Hill will be 40 in March and can be an injury risk, but he's talented, as evidenced by his 29.8 percent strikeout rate (22.3 percent was league average), and his work with the Dodgers in recent years. Hill had a 2.45 ERA in 13 starts for Los Angeles last season.
RHP Kyle Gibson
He was 13-7 with a 4.84 ERA in 160 innings for the Twins last season while dealing with ulcerative colitis. Gibson was better than average at suppressing solid contact, according to FanGraphs. He also struck out nine per nine innings and got ground balls at a 51.4 percent rate, much better than league average.
LHP Wade Miley
Miley fell out of favor in Houston after a dreadful September (16.68 ERA), and was not a postseason factor. Maybe that makes him a free agent bargain. He had a 3.98 ERA in the AL last year while going 14-6 and delivering 167.1 innings, all for a $4.5 million, one-year deal.
RHP Joe Smith
The Mets need a huge inventory of arms to fix up that bullpen (4.95 ERA, 25th in MLB). Smith might make a good start. The 35-year-old came up with the Mets in 2007 and he's since made five other stops, including Houston where he's been a postseason weapon out of their bullpen. During the regular season, righties had just a .443 OPS against him.
RHP Steve Cishek
In 70 games for the Cubs, Cishek only allowed 48 hits in 64 innings and had a 2.95 ERA. Some of his other numbers trended the wrong way - his HR/9 and BB/9 went up while his K/9 went down from the previous season, though.
RHP Arodys Vizcaíno
The Mets will have to take a long look at the reliever's medicals after he missed almost all of 2019 following April shoulder surgery. But Vizcaíno, who will be 29 next month, was terrific in 101 games for the Braves in 2017-18, recording a 2.54 ERA and fanning 104 in 95.2 innings while only giving up 72 hits.
RHP Jeremy Jeffress
Signing Jeffress would be taking a flyer in the fickle world of relief pitching, but what the heck? He was an All-Star in 2018, but a dud in 2019, struggling with a hip issue and notching a 5.02 ERA in 48 games before being released in September. Relievers soar and sag all the time. Maybe he's got one more good season in his arm?
RHP Sergio Romo
In a bullpen world rife with inconsistency, the 36-year-old Romo might actually offer some. Starting in 2015, he's appeared in 70, 40, 55, 73 and 65 games and notched the following ERAs: 2.98, 2.64, 3.56, 4.14 and 3.43. He signed a $2.5-million deal with the Marlins last year and was so good for the Fish that the Twins traded for him during the year.
OF Cameron Maybin
The 33-year-old was supposed to be a stopgap when Yankee injuries hit, but he revitalized his career along the way, recording an .858 OPS and 11 homers in 82 games. He even cracked a Postseason homer against the Twins. If it was more than just a fluke, maybe he can solidify center field for the Mets.
OF Jarrod Dyson
If the Mets believe some combo of Michael Conforto and Brandon Nimmo is sufficient in center field, perhaps the 35-year-old Dyson would make a strong bench option. He could sub for defense late and bring speed - he swiped 30 bases in 130 games for Arizona last year, though he batted only .230 with a .633 OPS in 400 at-bats.
OF Billy Hamilton
Like Dyson, the speedy Hamilton could be an intriguing defense-first center fielder, especially as a late-inning replacement. There's a $7.5-million mutual option in his contract for 2020, which the Braves presumably want no part of, so he'll be on the market after a $1 million buyout.
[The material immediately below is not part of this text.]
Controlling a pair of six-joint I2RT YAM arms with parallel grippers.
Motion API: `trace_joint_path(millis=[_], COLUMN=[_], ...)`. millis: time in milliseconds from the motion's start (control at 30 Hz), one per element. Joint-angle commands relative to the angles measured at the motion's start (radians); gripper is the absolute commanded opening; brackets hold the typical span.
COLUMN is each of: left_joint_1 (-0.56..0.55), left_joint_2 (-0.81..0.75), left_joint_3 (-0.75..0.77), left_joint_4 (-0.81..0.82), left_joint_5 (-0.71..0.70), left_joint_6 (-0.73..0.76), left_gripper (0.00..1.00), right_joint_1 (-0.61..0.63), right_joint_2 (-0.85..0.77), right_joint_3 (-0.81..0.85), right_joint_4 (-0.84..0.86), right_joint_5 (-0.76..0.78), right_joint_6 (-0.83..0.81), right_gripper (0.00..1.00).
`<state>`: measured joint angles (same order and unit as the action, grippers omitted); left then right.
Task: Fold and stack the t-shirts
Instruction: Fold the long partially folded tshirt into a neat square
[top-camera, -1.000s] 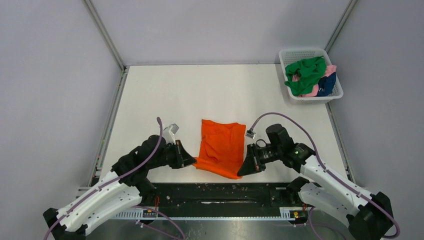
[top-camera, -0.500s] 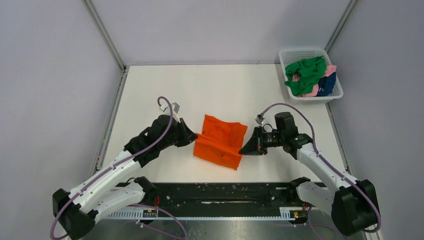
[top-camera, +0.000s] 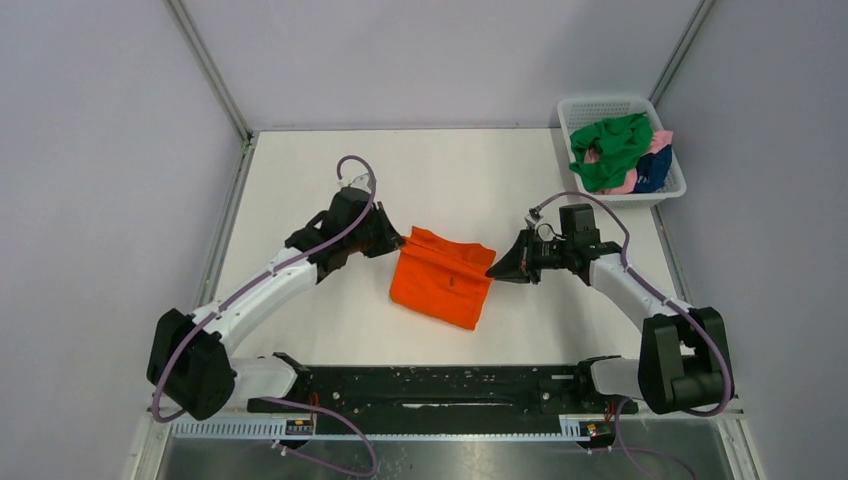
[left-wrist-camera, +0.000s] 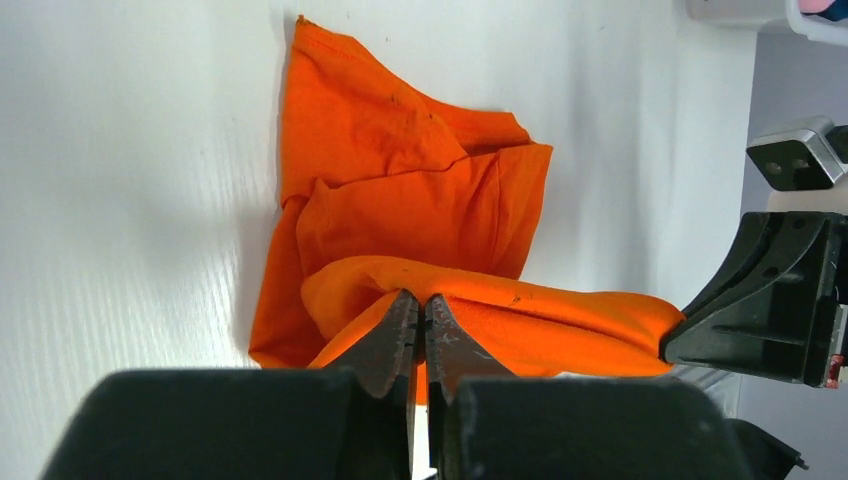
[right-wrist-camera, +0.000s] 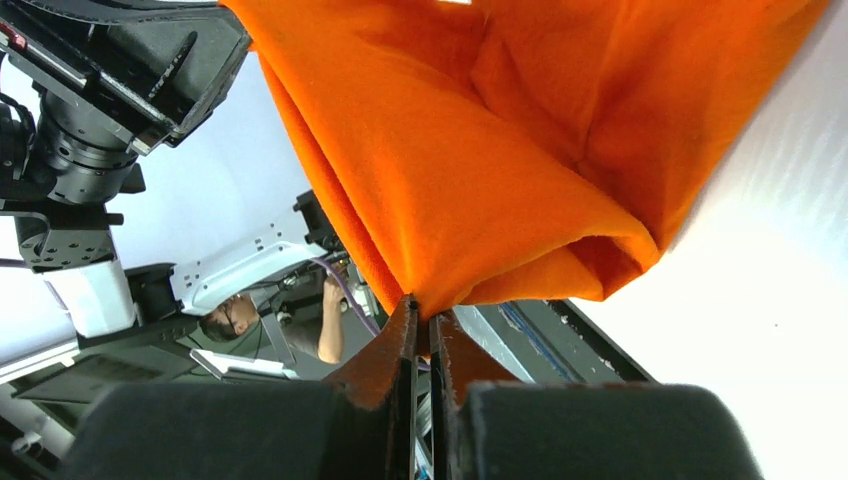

He hit .218 with 22 steals in 119 games for the Royals and Braves and mustered an average exit velocity of just 78.3 miles per hour, according to Statcast.
OF Brett Gardner
OK, maybe he's more heralded than most on this list, especially because he's played his whole career in the Bronx and seems likely to return there. But the Mets need someone who can play center field. The Yanks didn't expect to need Gardner for 141 games last year, but injuries forced him to play every day and he delivered a strong season, including career highs in homers (28) and OPS (.829).
"Can he handle playing center field in 2020 both offensively and defensively? I don't think there's any question," said Yanks' GM Brian Cashman at his season wrap-up press conference.